It's so important to have someone you can count on for professional advice, a first reading, a second opinion, encouragement, reality checks, book suggestions, wine glasses and cake for a celebration, a listening ear, and a nudge in the right direction. Some of my best teachers have been these and more, and they've been there at every formative stage— From the diminutive third-grade teacher with the indomitable-sounding name of Sifora Fang (she plied me with so many books for "extra reading!" and gave the hardest spelling questions) to my college literature professor Del Tolentino (he was one of my first colleagues the year I started teaching, and the one who told me my poems were "ready" - for publication, that is; it may not sound like a lot but this felt like a big deal to me). Another memorable college professor, Chari Lucero, was well known for her acerbic observations. We met again at a conference years after I'd graduated; I had three young children by then, and a marriage that wasn't in good shape. She hugged me warmly and said, "Hello!!! I hear your life is not so exquisite, but that your writing is." I know I got a laugh and I guess some perspective out of that.
When I went to Ateneo de Manila University for my MA in Literature, I took courses with the late Doreen G. Fernandez, one of the Philippines' leading cultural historians and food critics. I quickly understood why she made an indelible impression on generations of students who had received her mentorship: for her, the classroom, the exacting demands of scholarship, literary editing, and production, should always emerge out of a sense of our specific connections to place and community. With other colleagues, she was one of the first to volunteer to make and bring food to civilian protesters and soldiers alike during the 1986 "People Power Revolution" against the Marcos dictatorship. Her generosity and kindness were legendary—who knows how many students, myself included, had found temporary shelter in her home, coming and going in Manila; or were the recipients of meals and books and long hours of life conversation?
Carlos Angeles, whose book A Stun of Jewels (Manila: Alberto S. Florentino, 1963), received both the Carlos Palanca Award and the Republic Cultural Heritage Award for Literature, was a Filipino poet I'd read and admired since college. In Chicago, while I was working on my Ph.D. at UIC, Doreen (she was still alive then) introduced me by email to Carlos, and this led to an almost daily correspondence between 1993 and 6 or so years later when he died. I'd gone to Carson City/LA (where he was living at the time) to visit him a few times. He was a late but eager arrival to the internet, and every email I received from him would invariably begin with the question "What have you written today?"

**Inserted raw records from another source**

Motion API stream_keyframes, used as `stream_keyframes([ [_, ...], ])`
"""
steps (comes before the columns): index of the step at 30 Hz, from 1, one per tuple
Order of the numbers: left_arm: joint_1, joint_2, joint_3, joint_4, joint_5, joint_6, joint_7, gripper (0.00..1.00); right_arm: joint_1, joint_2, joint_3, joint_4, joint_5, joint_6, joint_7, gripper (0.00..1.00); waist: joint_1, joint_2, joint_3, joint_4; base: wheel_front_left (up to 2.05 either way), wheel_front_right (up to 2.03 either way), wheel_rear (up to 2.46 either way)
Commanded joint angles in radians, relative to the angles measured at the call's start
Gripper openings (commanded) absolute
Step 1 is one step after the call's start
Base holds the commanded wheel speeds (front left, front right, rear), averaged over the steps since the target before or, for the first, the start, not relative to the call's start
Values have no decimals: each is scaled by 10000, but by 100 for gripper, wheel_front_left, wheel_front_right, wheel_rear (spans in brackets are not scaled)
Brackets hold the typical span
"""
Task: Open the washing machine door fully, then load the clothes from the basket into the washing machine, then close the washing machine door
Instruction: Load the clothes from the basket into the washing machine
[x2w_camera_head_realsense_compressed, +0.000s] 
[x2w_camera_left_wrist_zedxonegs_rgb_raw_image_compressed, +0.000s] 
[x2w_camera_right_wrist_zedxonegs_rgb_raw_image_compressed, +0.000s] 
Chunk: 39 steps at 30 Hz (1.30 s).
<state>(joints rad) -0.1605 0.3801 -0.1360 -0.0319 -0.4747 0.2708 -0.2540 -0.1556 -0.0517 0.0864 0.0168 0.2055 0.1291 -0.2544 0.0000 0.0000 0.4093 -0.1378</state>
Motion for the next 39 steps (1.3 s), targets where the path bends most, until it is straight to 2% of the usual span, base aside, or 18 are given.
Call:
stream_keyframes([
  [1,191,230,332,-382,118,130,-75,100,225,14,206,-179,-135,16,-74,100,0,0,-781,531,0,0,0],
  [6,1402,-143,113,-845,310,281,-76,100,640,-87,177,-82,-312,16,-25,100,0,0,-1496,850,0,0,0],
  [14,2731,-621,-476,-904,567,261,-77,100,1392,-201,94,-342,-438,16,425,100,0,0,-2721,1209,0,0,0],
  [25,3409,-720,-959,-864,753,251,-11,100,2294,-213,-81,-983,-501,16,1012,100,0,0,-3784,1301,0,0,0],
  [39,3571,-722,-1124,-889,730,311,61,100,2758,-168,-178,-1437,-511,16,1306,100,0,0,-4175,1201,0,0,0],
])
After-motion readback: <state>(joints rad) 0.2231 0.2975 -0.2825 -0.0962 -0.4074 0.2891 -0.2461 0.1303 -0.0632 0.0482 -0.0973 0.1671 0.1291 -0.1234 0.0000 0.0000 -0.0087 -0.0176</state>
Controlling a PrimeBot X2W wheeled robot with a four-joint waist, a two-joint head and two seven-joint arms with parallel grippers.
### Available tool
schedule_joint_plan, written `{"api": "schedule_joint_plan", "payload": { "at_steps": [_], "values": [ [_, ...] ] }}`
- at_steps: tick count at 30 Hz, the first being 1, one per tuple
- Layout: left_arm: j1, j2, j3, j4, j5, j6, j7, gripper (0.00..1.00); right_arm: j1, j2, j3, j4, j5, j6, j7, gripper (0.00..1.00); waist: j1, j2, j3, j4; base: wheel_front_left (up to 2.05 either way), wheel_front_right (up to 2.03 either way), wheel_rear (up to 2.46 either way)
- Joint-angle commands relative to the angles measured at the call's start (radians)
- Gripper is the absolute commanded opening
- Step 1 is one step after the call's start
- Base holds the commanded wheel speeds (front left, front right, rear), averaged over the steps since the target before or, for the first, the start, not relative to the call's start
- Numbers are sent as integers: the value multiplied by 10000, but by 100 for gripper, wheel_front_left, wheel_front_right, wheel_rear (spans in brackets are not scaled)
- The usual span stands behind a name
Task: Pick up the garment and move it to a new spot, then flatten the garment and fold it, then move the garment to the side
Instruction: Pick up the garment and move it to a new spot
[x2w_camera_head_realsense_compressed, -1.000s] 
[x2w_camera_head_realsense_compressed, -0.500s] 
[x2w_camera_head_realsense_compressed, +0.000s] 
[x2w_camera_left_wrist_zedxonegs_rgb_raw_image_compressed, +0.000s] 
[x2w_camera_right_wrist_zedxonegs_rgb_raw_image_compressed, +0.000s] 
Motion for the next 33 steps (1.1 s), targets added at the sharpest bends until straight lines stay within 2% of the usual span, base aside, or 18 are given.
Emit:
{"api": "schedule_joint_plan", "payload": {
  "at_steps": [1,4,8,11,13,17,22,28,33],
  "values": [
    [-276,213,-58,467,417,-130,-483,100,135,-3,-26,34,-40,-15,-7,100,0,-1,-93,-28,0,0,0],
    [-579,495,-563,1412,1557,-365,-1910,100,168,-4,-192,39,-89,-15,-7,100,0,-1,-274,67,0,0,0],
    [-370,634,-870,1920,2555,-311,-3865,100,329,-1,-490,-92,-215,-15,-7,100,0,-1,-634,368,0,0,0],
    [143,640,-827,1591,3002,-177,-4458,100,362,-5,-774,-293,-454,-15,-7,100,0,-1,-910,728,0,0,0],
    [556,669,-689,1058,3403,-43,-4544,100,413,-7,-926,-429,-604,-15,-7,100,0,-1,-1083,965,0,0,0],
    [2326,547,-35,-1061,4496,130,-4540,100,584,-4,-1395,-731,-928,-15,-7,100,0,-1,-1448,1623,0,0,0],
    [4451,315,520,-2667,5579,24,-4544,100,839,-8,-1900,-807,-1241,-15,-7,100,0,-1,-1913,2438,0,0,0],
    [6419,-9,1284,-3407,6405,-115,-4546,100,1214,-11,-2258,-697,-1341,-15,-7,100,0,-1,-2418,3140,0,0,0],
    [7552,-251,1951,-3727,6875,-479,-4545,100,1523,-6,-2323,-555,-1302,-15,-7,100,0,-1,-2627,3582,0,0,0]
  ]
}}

Working on my creative dissertation (a manuscript of poems with a critical preface), I had the good fortune to have the late great Ralph Mills, Jr. as my adviser, just before he retired. I liked how he conveyed without fanfare that it was possible to be both a practicing poet and someone devoted to family. And I will forever be grateful for how, after my dissertation defense and unknown to me, he'd sent his own publisher a copy of my manuscript to discreetly inquire if they might have some kind of interest in such a thing. When they actually called me a few months down the road with a publication offer, I was dumbfounded. This led to my first full-length US publication, In the Garden of the Three Islands (Moyer Bell/Asphodel).
Having these kinds of mentors in my life has made a profound impact on my own teaching. Like them, I hope I will be able to help open doors, listen for depths, and make some kind of difference; each student teaches us all so much.